O governo de Donald Trump reverteu, nesta quarta-feira, uma série de políticas ambientais fundamentais, incluindo a revogação de normas sobre emissões de veículos e usinas de energia, além do fechamento de escritórios de justiça ambiental responsáveis por monitorar a poluição em comunidades vulneráveis. Essa decisão marca um retrocesso significativo no avanço ambiental nos Estados Unidos, especialmente quando comparado ao governo anterior, que priorizou questões climáticas.
A Agência de Proteção Ambiental (EPA) anunciou o fim de regras que incentivavam a adoção de fontes de energia mais limpas nos setores de eletricidade e automóveis. A agência também está considerando revisar uma descoberta científica que serviu como base para a regulamentação federal destinada à redução da poluição climática. Além disso, a EPA planeja desmantelar uma norma do governo Biden, que incentivou os fabricantes a produzir mais carros elétricos e híbridos.
Essas mudanças ocorreram um dia depois de Trump mostrar na Casa Branca carros elétricos da Tesla, empresa comandada por Elon Musk, seu aliado de longa data e chefe do Departamento de Eficiência Governamental. Em um momento de queda nas ações da empresa, devido a acidentes recentes com seus veículos, Trump chegou a prometer comprar um modelo da Tesla para si.
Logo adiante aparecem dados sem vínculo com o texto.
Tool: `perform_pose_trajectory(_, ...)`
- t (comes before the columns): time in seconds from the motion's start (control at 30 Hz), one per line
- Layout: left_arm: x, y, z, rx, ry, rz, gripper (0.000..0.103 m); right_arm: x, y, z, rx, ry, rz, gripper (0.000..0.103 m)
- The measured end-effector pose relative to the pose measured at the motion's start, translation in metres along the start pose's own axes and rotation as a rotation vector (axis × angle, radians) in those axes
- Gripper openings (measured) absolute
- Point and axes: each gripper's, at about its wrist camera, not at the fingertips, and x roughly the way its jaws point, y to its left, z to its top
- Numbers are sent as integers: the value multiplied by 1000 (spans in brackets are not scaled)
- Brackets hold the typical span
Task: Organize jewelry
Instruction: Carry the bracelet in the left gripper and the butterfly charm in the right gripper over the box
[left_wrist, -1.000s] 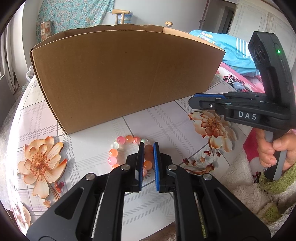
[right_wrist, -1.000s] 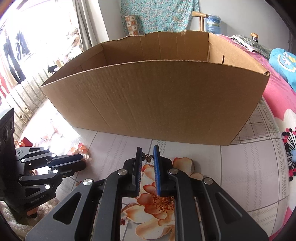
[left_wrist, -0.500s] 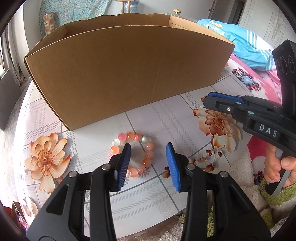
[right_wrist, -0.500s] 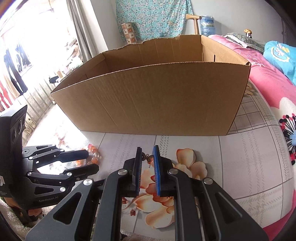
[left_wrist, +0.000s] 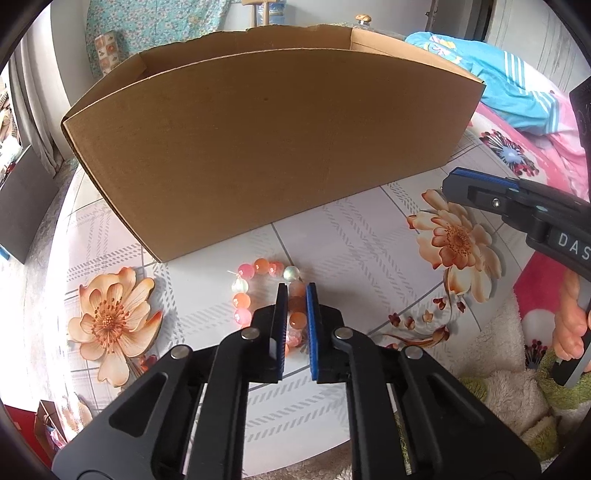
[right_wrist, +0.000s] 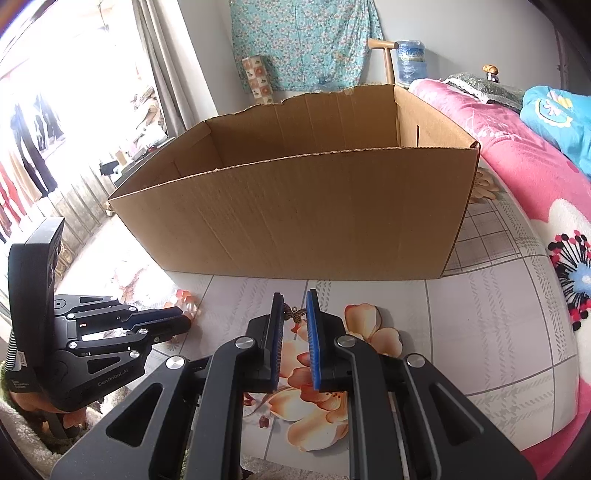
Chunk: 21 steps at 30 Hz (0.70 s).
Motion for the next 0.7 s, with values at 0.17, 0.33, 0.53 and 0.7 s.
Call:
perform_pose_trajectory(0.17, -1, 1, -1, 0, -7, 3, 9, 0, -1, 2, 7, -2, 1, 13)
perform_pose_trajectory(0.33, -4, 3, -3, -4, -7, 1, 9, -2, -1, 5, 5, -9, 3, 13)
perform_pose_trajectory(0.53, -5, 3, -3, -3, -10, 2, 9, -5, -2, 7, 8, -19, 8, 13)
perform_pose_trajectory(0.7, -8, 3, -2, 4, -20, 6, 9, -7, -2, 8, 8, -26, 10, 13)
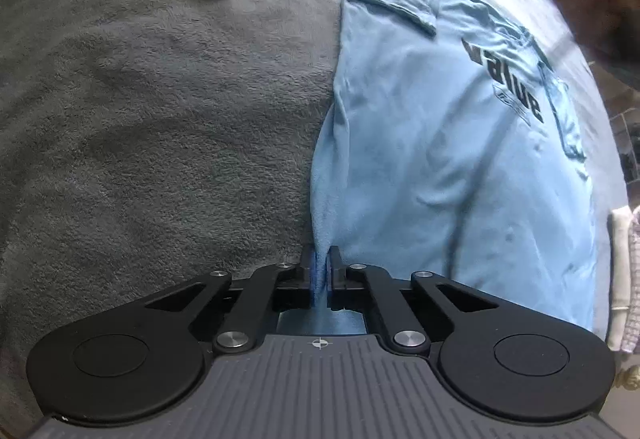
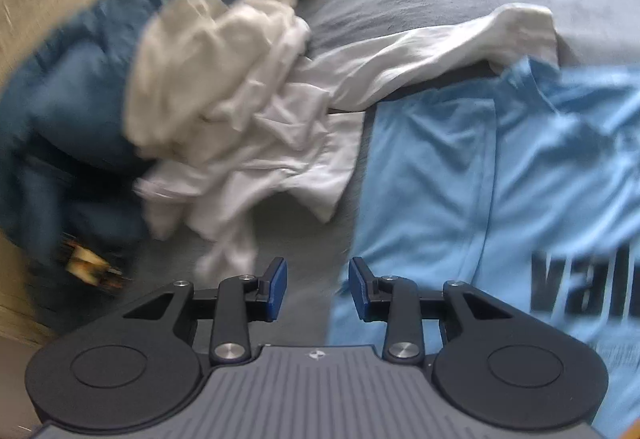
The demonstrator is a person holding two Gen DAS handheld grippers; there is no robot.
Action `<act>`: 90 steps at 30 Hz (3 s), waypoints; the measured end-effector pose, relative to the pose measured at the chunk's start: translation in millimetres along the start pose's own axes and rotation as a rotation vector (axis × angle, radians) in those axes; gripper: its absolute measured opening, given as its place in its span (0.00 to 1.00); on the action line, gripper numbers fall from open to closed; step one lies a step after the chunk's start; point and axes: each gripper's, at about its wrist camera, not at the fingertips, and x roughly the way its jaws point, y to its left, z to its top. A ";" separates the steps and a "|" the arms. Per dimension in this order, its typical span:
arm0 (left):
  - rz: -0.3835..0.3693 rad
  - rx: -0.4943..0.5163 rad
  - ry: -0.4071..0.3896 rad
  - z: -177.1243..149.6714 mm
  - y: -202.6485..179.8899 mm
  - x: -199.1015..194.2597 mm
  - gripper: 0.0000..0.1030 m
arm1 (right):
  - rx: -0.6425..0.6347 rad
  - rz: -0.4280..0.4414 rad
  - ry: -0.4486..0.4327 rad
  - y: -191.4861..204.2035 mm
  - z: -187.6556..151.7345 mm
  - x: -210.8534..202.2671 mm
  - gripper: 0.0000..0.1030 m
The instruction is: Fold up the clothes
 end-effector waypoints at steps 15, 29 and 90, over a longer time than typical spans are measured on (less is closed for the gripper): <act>-0.106 0.157 -0.063 -4.1 -23.0 -6.6 0.02 | -0.310 -0.420 0.093 47.6 28.4 115.6 0.40; -0.174 0.187 -0.101 -10.9 -14.6 -10.8 0.02 | -0.339 -0.457 0.094 43.5 18.3 124.2 0.39; -0.434 0.444 -0.184 -22.7 -176.2 -12.0 0.02 | -0.304 -0.565 -0.153 -112.7 30.0 -66.3 0.06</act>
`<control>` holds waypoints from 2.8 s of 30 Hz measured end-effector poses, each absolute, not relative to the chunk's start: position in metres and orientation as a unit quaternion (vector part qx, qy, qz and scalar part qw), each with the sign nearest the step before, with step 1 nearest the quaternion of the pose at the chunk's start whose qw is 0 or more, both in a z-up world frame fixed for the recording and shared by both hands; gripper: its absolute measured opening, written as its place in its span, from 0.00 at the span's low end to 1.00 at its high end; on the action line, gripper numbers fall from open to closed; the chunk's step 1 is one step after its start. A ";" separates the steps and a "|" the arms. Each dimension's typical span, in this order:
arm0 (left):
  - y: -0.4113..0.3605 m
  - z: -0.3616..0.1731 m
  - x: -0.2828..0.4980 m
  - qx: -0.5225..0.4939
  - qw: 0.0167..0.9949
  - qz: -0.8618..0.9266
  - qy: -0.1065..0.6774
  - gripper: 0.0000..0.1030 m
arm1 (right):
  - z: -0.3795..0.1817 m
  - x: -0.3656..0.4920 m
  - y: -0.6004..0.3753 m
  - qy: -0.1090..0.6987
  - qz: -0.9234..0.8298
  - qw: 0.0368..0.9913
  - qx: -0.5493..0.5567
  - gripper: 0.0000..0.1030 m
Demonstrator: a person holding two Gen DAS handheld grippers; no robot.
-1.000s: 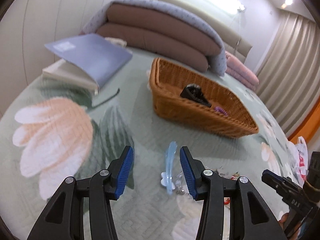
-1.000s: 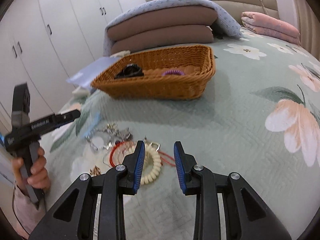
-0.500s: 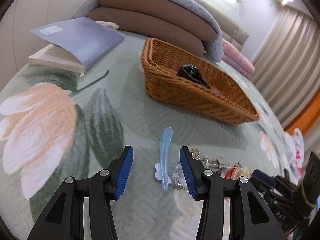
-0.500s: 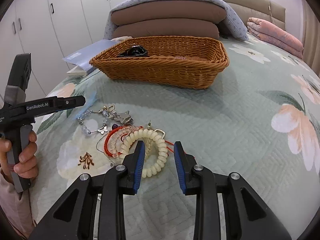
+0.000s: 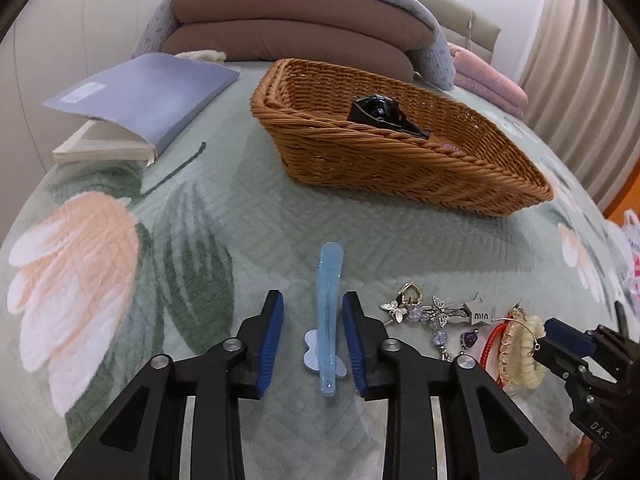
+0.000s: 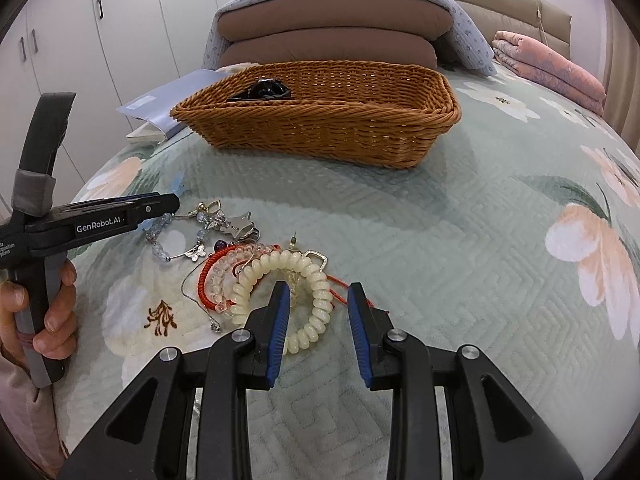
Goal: Organize jewelry
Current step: 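Grasp the light blue hair clip with the left tool while the right tool grasps the cream coil hair tie, then carry the clip with the left tool while the right tool carries the cream hair tie to the basket, then open the right tool in the basket while the left tool releases the blue clip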
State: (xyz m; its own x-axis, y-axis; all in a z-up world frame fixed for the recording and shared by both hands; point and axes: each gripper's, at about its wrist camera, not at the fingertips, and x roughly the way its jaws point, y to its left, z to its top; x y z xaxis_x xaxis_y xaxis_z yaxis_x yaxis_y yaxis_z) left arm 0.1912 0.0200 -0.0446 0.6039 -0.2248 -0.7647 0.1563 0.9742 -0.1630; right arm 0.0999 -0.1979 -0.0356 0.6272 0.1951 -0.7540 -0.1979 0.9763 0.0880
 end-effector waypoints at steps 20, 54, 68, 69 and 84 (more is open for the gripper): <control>0.026 -0.037 0.181 -0.052 0.905 -0.108 0.408 0.09 | -0.026 0.092 -0.210 0.382 0.068 0.921 0.009 0.12; 0.035 0.059 0.173 -0.111 0.936 -0.156 0.297 0.09 | 0.084 0.126 -0.224 0.264 0.066 0.961 0.043 0.12; -0.052 0.060 0.281 -0.121 0.924 -0.210 0.295 0.09 | 0.051 0.256 -0.240 0.280 0.052 0.954 0.089 0.12; -0.052 0.050 0.285 -0.119 0.923 -0.208 0.300 0.09 | 0.042 0.262 -0.239 0.295 0.050 0.950 0.086 0.12; -0.030 0.029 0.298 -0.131 0.921 -0.181 0.320 0.09 | 0.012 0.277 -0.231 0.348 0.065 0.933 0.065 0.12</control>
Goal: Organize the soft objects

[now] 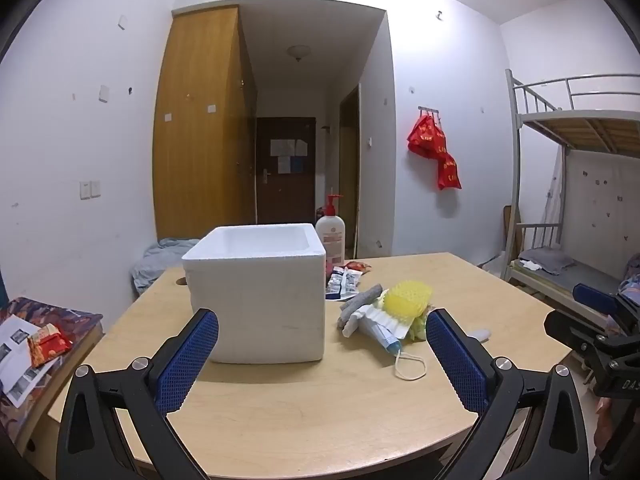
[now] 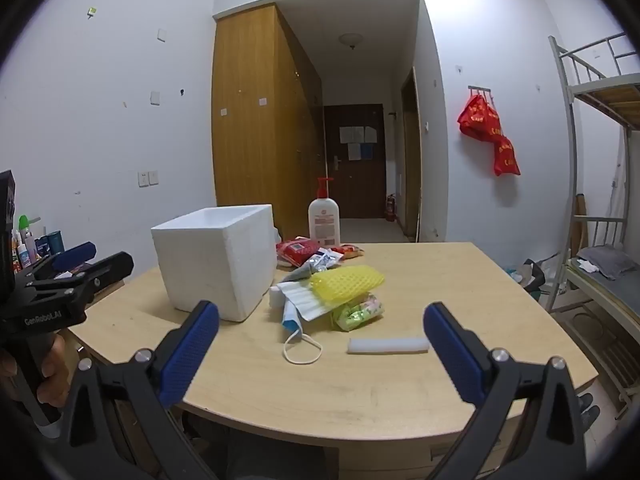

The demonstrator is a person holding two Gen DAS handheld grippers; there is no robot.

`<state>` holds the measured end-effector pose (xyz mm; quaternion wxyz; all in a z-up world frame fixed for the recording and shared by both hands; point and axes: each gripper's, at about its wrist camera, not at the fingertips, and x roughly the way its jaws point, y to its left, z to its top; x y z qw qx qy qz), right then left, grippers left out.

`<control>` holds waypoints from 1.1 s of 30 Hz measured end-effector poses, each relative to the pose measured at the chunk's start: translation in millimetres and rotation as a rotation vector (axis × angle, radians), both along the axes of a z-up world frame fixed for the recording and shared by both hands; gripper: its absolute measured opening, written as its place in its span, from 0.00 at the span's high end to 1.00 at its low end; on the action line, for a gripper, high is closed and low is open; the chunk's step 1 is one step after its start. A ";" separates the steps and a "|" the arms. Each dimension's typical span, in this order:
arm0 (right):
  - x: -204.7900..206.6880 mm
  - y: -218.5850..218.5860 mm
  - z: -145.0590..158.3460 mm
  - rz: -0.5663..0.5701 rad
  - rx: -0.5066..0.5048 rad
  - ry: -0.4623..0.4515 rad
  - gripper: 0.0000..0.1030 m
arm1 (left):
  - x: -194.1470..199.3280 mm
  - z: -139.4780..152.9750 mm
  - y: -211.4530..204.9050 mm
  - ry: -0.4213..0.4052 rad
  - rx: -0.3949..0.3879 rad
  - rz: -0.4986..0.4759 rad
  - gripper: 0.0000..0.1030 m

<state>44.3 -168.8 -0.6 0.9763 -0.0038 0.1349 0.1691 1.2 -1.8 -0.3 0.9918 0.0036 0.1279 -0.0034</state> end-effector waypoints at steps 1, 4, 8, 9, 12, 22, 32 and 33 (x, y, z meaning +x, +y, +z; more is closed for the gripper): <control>-0.2 -0.3 0.0 0.000 0.009 -0.008 0.00 | 0.8 -0.2 -1.1 0.002 0.004 -0.002 0.00; -1.3 -0.5 0.3 0.007 0.008 -0.009 0.00 | -0.3 1.2 0.4 -0.009 -0.009 -0.003 0.00; -1.2 0.2 0.3 0.004 0.002 0.000 0.00 | 3.3 -2.4 3.0 -0.006 -0.035 -0.005 0.00; -0.6 0.3 0.2 0.003 -0.001 0.001 0.00 | 4.2 -2.9 4.2 -0.008 -0.037 0.002 0.00; -0.8 0.3 0.1 0.005 0.002 0.002 0.00 | 0.0 -2.1 5.6 -0.025 -0.033 0.008 0.00; -1.2 -0.7 -3.1 0.005 0.003 -0.002 0.00 | -0.7 -1.0 7.8 -0.022 -0.052 0.004 0.00; -1.5 -2.8 1.4 0.005 0.007 -0.003 0.00 | -0.8 1.6 7.3 -0.011 -0.060 -0.015 0.00; -1.7 -2.6 1.8 0.008 0.003 -0.002 0.00 | -0.2 1.2 7.0 -0.007 -0.058 -0.015 0.00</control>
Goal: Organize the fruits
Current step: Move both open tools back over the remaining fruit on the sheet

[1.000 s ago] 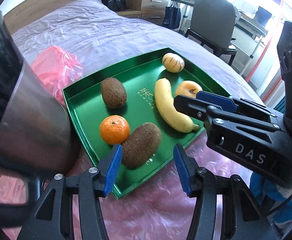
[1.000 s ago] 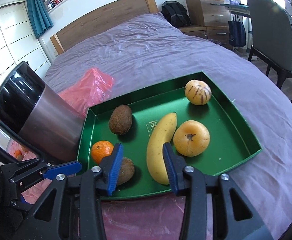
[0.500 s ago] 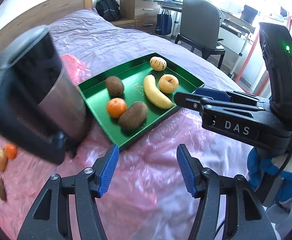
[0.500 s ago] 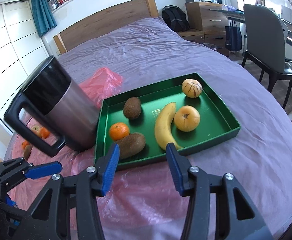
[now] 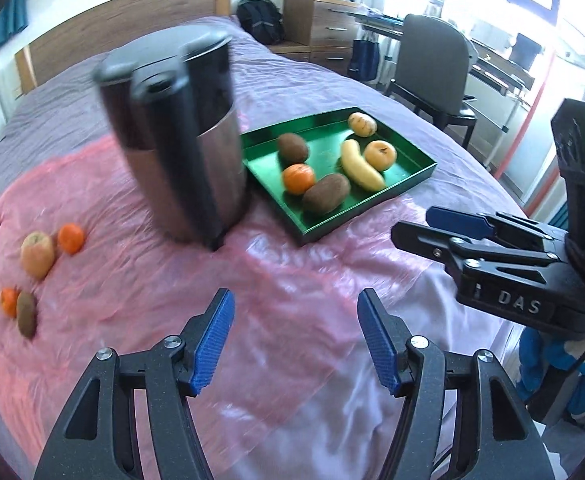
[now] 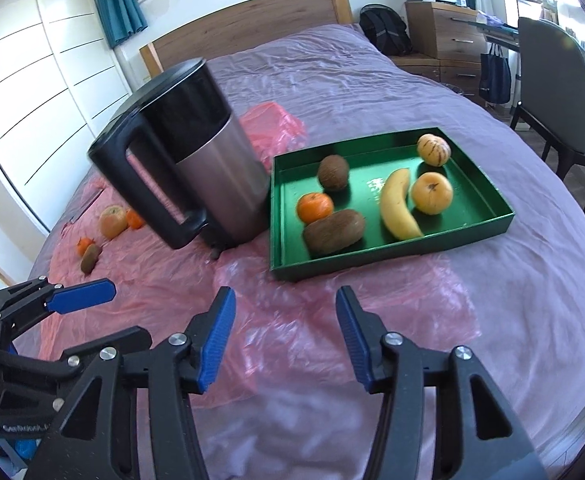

Durante a campanha eleitoral, Trump fez várias declarações contra os carros elétricos, mas seu discurso mudou após sua aproximação com Musk.
Fechamento dos escritórios de justiça ambiental
Além disso, o governo decidiu fechar escritórios de justiça ambiental, que monitoram a poluição em comunidades de baixa renda e minorias nos EUA, como a região conhecida como “Cancer Alley”, na Louisiana. Essa área, próxima a refinarias e campos de extração de petróleo, possui altos índices de poluição atmosférica.
Essa decisão afeta 10 escritórios regionais e a sede da agência, conforme divulgado inicialmente pelo New York Times e confirmado pelo chefe da EPA, Lee Zeldin. Ele justificou a medida afirmando que, em nome da justiça ambiental, uma quantia significativa de dinheiro foi direcionada a grupos ativistas de esquerda, e que a administração Trump pretende inaugurar uma nova era que beneficie todos os americanos, independentemente de sua origem ou identidade.
Reações de ambientalistas
Grupos de proteção ambiental criticaram fortemente a decisão. Chitra Kumar, da Union of Concerned Scientists, afirmou que o governo Trump e seus aliados não se importam com o bem-estar da população, focando apenas em defender os lucros das indústrias poluidoras. Ela argumentou que essa ação prejudicará aqueles que vivem perto de fontes de poluição, deixando-os sem o apoio necessário da agência responsável por garantir o cumprimento da legislação de proteção ambiental.
O presidente Joe Biden havia tornado a justiça ambiental um dos pilares de sua agenda ambiental, com iniciativas como o programa Justice40, que visava destinar 40% dos investimentos federais em energia limpa e clima para comunidades historicamente marginalizadas. Essa política foi revertida por Trump.
A Lei de Redução da Inflação, sancionada por Biden, destinou US$ 3 bilhões para o Escritório de Justiça Ambiental e Direitos Civis Externos, criado por George H.W. Bush em 1992. Recentemente, a EPA anunciou que cortaria 400 subsídios, totalizando US$ 1,7 bilhão, destinados a projetos de justiça ambiental.
Além disso, o Departamento de Justiça de Trump abandonou um processo da EPA contra a fábrica de neoprene da Denka Performance Elastomer, localizada em “Cancer Alley”. A fábrica, que responde por uma parte significativa da produção petroquímica nos EUA, é responsável por uma alta taxa de câncer devido à poluição do ar na região.
Corte de pessoal na EPA
A EPA também anunciou a redução de 65% de sua força de trabalho, que conta atualmente com cerca de 15 mil funcionários, o que deixará aproximadamente 5 mil empregados. Zeldin mencionou que alguns funcionários em estágio probatório já haviam saído, e os que permanecem deverão justificar seus cargos. Ele afirmou que isso ajudará a determinar os próximos cortes na agência.
Essa reestruturação e os cortes nas políticas ambientais sinalizam um retrocesso considerável em relação aos esforços para combater a poluição e mitigar os impactos das mudanças climáticas.